Write the listing below out again exactly, though only as far as the line with "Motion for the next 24", which is included.

EXTRACTED INFORMATION section start

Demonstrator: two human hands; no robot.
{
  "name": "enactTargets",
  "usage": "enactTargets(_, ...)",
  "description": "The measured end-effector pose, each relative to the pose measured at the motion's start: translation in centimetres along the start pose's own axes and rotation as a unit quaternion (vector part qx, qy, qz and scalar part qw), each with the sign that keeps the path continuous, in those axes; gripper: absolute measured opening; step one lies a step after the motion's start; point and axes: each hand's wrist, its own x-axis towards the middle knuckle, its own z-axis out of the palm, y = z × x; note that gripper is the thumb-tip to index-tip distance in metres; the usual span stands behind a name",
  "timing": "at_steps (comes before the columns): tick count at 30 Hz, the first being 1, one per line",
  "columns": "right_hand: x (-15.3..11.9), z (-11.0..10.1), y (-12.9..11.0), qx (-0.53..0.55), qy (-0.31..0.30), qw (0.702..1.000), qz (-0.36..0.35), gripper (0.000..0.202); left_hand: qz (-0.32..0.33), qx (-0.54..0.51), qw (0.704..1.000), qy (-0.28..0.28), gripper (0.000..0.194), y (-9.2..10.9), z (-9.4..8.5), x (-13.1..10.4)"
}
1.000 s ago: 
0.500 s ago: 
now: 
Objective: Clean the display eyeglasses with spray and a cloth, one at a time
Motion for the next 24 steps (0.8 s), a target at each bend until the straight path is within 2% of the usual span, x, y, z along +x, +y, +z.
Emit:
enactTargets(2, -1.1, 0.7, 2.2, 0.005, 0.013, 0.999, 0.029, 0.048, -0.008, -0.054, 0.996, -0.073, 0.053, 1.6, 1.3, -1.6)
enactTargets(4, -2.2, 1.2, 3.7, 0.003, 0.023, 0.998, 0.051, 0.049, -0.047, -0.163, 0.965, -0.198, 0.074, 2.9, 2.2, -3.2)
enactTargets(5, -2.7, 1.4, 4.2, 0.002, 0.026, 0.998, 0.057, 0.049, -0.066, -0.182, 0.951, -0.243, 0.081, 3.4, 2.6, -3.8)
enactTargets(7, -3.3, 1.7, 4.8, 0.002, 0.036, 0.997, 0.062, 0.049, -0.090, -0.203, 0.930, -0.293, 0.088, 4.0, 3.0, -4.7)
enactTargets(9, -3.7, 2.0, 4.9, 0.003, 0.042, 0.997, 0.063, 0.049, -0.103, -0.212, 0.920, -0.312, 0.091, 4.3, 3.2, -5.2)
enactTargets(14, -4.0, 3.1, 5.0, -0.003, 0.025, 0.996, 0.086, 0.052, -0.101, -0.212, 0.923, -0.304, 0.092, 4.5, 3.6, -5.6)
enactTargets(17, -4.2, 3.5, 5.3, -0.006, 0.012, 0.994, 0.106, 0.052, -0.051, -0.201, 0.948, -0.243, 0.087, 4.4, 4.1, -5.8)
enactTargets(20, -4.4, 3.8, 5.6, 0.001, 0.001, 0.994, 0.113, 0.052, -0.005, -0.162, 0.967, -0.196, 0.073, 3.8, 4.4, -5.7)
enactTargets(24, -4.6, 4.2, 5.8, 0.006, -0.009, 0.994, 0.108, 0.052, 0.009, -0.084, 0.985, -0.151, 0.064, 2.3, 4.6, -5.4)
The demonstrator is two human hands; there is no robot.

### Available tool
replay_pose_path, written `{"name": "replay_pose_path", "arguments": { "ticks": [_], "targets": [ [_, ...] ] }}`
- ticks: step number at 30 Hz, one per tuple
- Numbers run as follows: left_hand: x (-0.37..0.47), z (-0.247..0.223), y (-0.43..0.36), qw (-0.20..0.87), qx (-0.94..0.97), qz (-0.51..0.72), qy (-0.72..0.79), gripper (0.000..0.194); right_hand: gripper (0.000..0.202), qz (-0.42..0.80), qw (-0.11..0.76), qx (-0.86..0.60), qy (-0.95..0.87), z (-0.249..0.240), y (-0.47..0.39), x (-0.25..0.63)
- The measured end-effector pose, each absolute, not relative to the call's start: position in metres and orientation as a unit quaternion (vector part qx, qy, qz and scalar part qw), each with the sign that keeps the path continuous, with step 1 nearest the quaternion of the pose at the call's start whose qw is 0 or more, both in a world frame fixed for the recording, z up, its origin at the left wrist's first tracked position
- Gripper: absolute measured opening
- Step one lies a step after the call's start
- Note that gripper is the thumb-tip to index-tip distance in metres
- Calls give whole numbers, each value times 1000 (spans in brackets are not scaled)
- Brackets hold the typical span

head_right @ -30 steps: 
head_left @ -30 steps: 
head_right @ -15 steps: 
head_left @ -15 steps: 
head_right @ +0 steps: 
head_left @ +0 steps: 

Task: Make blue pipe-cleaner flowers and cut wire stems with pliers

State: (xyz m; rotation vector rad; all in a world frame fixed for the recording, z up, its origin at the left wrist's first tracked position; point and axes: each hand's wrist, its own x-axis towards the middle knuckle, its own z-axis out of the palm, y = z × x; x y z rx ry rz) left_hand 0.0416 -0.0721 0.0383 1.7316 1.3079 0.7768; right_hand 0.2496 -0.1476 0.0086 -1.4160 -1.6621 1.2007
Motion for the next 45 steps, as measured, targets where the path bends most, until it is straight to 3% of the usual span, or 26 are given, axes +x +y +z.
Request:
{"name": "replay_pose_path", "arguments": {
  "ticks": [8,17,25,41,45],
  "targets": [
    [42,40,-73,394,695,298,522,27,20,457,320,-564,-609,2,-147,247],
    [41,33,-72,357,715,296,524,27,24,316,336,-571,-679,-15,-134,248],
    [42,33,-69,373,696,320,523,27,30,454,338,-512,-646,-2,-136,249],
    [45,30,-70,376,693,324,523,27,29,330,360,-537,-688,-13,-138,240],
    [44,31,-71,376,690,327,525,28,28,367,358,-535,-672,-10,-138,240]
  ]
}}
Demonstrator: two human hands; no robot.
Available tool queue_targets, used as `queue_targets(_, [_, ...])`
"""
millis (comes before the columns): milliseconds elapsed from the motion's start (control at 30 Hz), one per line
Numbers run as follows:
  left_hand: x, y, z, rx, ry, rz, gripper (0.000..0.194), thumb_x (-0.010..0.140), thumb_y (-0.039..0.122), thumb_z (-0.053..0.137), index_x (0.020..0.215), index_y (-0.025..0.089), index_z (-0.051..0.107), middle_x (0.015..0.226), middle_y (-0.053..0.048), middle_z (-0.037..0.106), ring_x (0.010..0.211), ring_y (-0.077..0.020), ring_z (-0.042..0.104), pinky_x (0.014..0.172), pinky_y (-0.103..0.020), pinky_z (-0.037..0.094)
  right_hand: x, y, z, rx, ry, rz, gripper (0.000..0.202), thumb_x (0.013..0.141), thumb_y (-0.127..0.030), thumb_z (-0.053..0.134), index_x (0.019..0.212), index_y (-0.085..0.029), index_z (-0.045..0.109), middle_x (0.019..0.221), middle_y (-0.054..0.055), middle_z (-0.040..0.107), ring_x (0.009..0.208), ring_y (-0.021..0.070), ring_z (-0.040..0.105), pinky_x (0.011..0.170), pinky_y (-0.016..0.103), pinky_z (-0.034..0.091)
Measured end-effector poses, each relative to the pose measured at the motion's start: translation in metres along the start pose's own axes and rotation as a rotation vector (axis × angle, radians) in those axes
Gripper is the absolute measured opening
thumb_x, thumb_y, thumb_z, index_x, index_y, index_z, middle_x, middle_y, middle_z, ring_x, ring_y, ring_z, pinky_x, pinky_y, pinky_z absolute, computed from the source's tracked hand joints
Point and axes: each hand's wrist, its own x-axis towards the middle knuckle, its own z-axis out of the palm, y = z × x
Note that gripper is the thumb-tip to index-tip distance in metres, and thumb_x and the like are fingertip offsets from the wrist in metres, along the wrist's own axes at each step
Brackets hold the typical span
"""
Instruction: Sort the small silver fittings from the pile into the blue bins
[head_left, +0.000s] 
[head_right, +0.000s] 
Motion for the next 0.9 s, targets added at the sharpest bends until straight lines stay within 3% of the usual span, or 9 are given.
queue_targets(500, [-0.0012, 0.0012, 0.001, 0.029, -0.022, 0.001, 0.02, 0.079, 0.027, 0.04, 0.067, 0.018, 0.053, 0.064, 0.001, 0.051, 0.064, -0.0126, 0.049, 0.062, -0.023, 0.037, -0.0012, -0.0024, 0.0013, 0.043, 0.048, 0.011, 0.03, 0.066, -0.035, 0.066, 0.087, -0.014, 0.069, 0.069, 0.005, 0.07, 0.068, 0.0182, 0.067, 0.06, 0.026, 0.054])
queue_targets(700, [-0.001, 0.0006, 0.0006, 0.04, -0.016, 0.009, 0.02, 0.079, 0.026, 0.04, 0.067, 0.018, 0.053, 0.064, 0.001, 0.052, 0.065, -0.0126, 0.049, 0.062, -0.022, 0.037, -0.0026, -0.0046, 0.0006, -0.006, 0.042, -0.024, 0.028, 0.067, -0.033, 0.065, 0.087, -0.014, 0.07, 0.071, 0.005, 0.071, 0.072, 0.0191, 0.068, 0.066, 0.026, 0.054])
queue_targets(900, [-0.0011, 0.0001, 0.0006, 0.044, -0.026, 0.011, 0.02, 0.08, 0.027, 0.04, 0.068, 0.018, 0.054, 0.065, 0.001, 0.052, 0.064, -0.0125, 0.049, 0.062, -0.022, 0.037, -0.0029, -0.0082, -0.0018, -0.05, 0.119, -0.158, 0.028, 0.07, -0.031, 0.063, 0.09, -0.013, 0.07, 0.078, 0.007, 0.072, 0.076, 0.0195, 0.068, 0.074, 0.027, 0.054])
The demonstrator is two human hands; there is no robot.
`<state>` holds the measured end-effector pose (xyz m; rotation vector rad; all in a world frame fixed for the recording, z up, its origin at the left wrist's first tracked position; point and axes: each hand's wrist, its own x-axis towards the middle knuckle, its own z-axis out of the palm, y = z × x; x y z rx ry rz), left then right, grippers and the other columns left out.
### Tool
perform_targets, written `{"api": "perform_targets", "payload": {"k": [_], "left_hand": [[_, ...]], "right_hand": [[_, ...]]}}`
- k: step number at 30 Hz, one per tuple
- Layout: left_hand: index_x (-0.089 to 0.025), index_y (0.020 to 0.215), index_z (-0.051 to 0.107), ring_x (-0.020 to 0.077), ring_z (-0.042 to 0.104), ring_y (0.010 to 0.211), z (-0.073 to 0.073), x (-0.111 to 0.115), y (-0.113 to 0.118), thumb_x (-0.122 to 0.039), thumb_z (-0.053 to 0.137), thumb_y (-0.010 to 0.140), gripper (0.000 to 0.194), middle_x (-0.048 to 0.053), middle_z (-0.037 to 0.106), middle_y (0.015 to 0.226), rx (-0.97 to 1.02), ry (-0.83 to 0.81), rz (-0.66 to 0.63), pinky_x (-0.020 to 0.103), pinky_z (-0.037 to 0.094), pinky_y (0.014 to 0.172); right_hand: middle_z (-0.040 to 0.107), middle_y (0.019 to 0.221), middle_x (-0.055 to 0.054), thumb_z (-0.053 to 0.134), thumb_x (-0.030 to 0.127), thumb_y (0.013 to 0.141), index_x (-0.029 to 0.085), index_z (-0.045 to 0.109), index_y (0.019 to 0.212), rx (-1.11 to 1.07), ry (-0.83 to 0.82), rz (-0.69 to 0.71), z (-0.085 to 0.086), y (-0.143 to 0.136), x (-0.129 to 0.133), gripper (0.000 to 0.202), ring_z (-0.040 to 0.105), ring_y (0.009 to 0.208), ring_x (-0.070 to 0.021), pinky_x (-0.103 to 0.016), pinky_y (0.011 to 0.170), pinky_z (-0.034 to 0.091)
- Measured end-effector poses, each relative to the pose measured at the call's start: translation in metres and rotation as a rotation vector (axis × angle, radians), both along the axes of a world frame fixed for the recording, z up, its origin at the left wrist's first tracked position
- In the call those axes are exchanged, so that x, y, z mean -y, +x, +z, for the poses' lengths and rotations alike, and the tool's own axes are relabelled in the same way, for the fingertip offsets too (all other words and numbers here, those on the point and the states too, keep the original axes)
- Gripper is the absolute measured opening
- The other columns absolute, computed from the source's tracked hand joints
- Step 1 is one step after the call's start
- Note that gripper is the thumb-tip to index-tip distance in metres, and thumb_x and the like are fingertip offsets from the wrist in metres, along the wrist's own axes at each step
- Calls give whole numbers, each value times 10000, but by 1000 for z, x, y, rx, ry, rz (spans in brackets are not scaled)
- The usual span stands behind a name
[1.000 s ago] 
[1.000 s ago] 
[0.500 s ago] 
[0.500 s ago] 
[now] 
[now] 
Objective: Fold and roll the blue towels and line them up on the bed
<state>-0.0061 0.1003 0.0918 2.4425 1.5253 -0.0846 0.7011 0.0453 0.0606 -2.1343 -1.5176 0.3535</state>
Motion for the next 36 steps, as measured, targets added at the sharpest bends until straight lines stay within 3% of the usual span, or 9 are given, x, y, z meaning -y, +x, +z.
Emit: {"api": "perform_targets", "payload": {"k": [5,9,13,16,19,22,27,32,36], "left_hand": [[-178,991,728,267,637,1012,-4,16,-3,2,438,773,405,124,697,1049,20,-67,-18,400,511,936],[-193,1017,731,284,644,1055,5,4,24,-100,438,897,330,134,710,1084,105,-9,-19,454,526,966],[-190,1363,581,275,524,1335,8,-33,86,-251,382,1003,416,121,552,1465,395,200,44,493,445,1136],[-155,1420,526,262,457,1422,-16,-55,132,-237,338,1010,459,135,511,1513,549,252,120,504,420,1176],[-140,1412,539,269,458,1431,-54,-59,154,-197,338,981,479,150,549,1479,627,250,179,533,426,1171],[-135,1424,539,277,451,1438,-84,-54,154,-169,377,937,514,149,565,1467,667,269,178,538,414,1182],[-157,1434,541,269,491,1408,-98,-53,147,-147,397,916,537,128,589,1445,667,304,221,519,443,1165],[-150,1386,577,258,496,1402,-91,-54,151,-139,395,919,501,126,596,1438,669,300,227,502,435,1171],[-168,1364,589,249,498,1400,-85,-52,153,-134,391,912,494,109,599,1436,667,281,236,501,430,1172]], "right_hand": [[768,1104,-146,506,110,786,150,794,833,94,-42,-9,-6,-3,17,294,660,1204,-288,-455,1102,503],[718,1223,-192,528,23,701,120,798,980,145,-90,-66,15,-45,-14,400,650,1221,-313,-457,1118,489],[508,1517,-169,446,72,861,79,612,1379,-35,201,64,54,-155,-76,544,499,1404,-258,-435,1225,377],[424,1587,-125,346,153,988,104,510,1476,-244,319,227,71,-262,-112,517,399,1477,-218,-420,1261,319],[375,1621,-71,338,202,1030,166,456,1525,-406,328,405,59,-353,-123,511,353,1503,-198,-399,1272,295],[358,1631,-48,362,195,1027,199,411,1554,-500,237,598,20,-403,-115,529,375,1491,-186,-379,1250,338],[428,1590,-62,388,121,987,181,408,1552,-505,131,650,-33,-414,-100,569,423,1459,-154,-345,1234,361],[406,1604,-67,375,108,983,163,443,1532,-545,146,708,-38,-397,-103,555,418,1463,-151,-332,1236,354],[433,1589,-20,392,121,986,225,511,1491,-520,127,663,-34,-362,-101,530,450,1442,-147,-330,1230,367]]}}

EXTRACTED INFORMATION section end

→ **ANSWER TO THIS EXERCISE**:
Demonstrator: two human hands; no robot.
{
  "name": "enactTargets",
  "usage": "enactTargets(_, ...)",
  "description": "The measured end-effector pose, each relative to the pose measured at the motion's start: translation in centimetres along the start pose's own axes and rotation as a unit quaternion (vector part qx, qy, qz and scalar part qw), each with the sign that keeps the path continuous, in those axes; gripper: absolute measured opening; step one lies a step after the motion's start; point and axes: each hand's wrist, its own x-axis towards the middle knuckle, its own z-axis out of the palm, y = z × x; note that gripper is the thumb-tip to index-tip distance in metres; the usual span stands behind a name",
  "timing": "at_steps (comes before the columns): tick count at 30 Hz, the first being 1, one per line",
  "columns": "right_hand: x (-15.3..11.9), z (-11.0..10.1), y (-12.9..11.0), qx (-0.53..0.55), qy (-0.31..0.30), qw (0.702..1.000), qz (-0.36..0.35), gripper (0.000..0.202); left_hand: qz (-0.32..0.33), qx (-0.54..0.51), qw (0.704..1.000), qy (-0.28..0.28), gripper (0.000..0.194), y (-9.2..10.9), z (-9.4..8.5), x (-13.1..10.4)"
}
1.000 s ago: 
0.500 s ago: 
now: 
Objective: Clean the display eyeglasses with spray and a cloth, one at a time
Motion for the next 24 steps (0.8 s), a target at each bend until the straight path is within 2% of the usual span, x, y, z along +x, +y, +z.

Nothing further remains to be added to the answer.